En diálogo con Noticias RCN, la directora de la Confederación Nacional de Rectores y Colegios Privados, Martha Castillo Roa, habló sobre la situación de la educación básica en Colombia durante la emergencia provocada por la pandemia.

“La situación está preocupante. Este fin de semana tuvimos una reunión en la que pudimos estar revisando situaciones en diferentes regiones del país. No tenemos una cifra global, pero la deserción está entre el 10 % y el 15 % en las instituciones educativas”, dijo.

Añadió que un agravante de la situación es que ya son varios los colegios que se están cerrando y que anunciaron a la Secretaría de Educación que no continuarán con su actividad para el año 2021.

En este momento es urgente el S.O.S. al Gobierno Nacional porque la educación privada ha sido un aliado estratégico durante toda la historia del Estado para prestar el servicio público educativo”, añadió Castillo.
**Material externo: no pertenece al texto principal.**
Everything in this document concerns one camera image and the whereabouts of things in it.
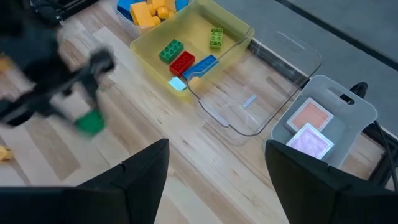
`square paper sheet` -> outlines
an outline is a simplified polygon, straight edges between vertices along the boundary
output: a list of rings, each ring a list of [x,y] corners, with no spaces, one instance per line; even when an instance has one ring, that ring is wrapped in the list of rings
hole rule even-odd
[[[287,145],[317,159],[321,159],[333,147],[333,143],[309,123]]]
[[[308,97],[303,105],[289,118],[286,125],[294,133],[302,129],[307,123],[310,123],[318,131],[322,131],[332,118],[333,115],[328,110]]]

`small yellow object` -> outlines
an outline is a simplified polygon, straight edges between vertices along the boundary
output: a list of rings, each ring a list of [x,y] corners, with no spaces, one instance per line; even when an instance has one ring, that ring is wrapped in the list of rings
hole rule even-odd
[[[130,14],[134,22],[141,27],[154,27],[160,24],[160,19],[152,16],[150,7],[145,2],[131,4]]]
[[[148,9],[152,16],[156,14],[156,10],[154,9],[154,6],[152,4],[148,4]]]
[[[167,19],[175,14],[175,0],[149,0],[149,6],[157,11],[157,16]]]
[[[199,77],[193,77],[188,83],[190,86],[193,86],[197,81],[199,81],[199,79]]]
[[[0,146],[0,161],[6,161],[14,158],[14,153],[6,146]]]

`lego brick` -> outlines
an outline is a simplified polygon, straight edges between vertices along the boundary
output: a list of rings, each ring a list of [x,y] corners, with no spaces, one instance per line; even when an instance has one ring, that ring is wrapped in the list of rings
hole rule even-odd
[[[6,146],[0,146],[0,161],[8,161],[14,158],[14,153]]]
[[[145,2],[145,0],[118,0],[117,10],[126,18],[132,21],[130,14],[130,5],[134,3]]]
[[[167,19],[176,12],[175,0],[148,0],[148,6],[156,10],[161,19]]]
[[[175,0],[175,10],[178,12],[179,10],[185,8],[189,3],[189,0]]]
[[[182,75],[187,80],[189,76],[194,72],[197,72],[196,76],[202,77],[206,72],[210,71],[210,69],[212,69],[217,63],[217,58],[214,57],[214,55],[209,55],[202,61],[198,62],[196,65],[190,67],[187,71],[183,72]]]
[[[152,16],[146,2],[139,2],[130,5],[130,14],[136,25],[142,27],[153,27],[160,24],[157,16]]]
[[[170,65],[169,69],[174,75],[181,77],[182,73],[185,72],[195,62],[195,56],[188,53],[187,51],[182,52],[180,56]]]
[[[210,37],[210,48],[220,49],[223,44],[223,29],[222,28],[211,28]]]
[[[92,110],[75,121],[80,131],[94,136],[105,128],[105,120],[99,110]]]
[[[181,79],[179,79],[178,77],[173,77],[169,81],[169,84],[177,91],[182,91],[187,87],[187,85],[183,81],[181,81]]]
[[[178,40],[172,40],[160,53],[160,59],[170,64],[184,49],[184,45]]]

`green block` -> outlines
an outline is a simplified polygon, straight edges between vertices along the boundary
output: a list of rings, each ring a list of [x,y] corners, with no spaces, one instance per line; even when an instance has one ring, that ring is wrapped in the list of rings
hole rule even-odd
[[[184,45],[178,40],[172,40],[159,54],[162,61],[170,64],[184,49]]]
[[[210,48],[220,49],[223,44],[223,29],[211,28]]]
[[[80,131],[90,136],[100,133],[105,128],[105,120],[99,110],[92,110],[75,121]]]

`gray carpet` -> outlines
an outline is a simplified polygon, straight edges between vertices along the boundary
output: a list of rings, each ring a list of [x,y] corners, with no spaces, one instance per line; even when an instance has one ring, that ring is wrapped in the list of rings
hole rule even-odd
[[[369,90],[365,99],[376,107],[379,112],[378,121],[381,125],[398,136],[398,126],[396,126],[398,123],[398,116],[396,115],[396,111],[398,111],[398,103],[396,103],[398,98],[398,88],[396,88],[398,84],[397,71],[340,40],[274,0],[215,1],[253,26],[256,30],[256,38],[259,40],[267,35],[263,23],[268,21],[280,27],[282,32],[291,33],[313,47],[322,57],[322,65],[316,74],[326,75],[347,88],[352,87],[357,82],[367,82]],[[353,2],[359,2],[359,0],[345,2],[343,0],[333,1],[333,3],[329,2],[328,4],[331,5],[323,8],[321,5],[323,1],[319,1],[316,7],[313,5],[311,7],[313,7],[312,10],[315,12],[319,10],[321,13],[330,10],[325,16],[331,22],[334,22],[337,27],[345,27],[347,31],[352,30],[355,36],[360,37],[367,44],[372,45],[381,52],[384,50],[391,57],[398,58],[398,45],[393,48],[388,44],[388,42],[394,43],[394,39],[398,37],[398,28],[391,26],[397,19],[394,20],[393,17],[383,14],[382,7],[385,7],[385,5],[380,3],[381,8],[378,8],[372,14],[378,20],[370,17],[373,21],[367,26],[363,24],[364,21],[359,20],[372,12],[372,9],[377,7],[379,1],[373,1],[372,4],[363,5],[360,9],[357,9],[359,12],[356,11],[356,13],[361,15],[359,17],[354,17],[349,12],[345,12],[344,15],[346,16],[342,19],[339,16],[341,15],[340,11],[345,9],[354,10],[355,7],[352,4],[354,4]]]
Martha Castillo Roa señaló que por el momento han conocido que por municipios van a cerrar cierta cantidad de instituciones, agravando la situación a nivel nacional.

“Hay municipios donde hay 12 jardines o colegios que ya no van, en otro sitio, 15 colegios; en otro, 25. Tuvimos una reunión y reportaban que, por ejemplo, en Cúcuta 53 colegios cierran para el próximo año, si sumamos así en cada municipio, la situación va a ser absolutamente grave”.